Miaouss avait été emporté le jour précédent, après avoir bu l’eau contaminée de la rivière passant près de leur cabane. Il avait usé de ses dernières forces pour prévenir ses compagnons, et avait rendu son dernier soupir dans les bras de James, effondré, mortellement touché, condamné à brève échéance.
Jessie et James l’avait enterré au pied du chêne où il avait l’habitude de faire la sieste, dans l’ombre du large tronc, quand lui et ses compagnons était en congé. La petite pierre tombale s’élevait tristement sur l’herbe jaunâtre, et l’arbre même semblait pleurer son camarade disparu.

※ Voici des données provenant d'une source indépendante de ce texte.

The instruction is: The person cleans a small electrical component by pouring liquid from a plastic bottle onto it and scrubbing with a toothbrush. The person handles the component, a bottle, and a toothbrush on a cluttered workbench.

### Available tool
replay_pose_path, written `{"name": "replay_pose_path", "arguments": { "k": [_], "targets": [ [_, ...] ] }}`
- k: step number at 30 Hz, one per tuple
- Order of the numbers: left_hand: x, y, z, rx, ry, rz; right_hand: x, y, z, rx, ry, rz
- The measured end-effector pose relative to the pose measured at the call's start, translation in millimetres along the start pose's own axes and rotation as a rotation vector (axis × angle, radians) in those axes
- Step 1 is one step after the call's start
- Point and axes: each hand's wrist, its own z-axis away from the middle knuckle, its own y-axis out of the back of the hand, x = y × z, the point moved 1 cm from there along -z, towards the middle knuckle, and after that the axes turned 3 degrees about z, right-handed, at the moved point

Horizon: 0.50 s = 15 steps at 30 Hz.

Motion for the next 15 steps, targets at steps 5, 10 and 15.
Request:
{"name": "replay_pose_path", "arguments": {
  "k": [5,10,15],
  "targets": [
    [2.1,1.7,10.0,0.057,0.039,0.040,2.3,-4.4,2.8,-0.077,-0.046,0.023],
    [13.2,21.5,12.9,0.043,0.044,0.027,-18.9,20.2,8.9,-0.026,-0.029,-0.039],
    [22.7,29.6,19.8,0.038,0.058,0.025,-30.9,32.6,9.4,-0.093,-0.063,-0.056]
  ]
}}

Un coup de vent ébroua les branches hautes, et l’une d’elles se détacha pour retomber doucement sur la terre protégeant le corps du félin.
James déposa une de ses roses à côté de la branche. Une larme qui perlait au coin de son œil glissa sur sa joue et tomba sur la terre qui l’engloutit avidement. Il s’essuya les yeux et étreignit la pierre pour rendre un dernier hommage à ce pokémon avec qui il avait tant vécu d’aventures. Jessie s’agenouilla à la suite de James, et accota contre la pierre une photo d’elle, James et Miaouss à la fête foraine, le visage barbouillé de crème glacée. Ce jour avait été un jour merveilleux, bien plus heureux que celui-ci. Miaouss avait épuisé ses neuf vies aux côtés de ses amis. Il avait maintenant dû partir. Jessie et James se détournèrent et revinrent vers la cabane.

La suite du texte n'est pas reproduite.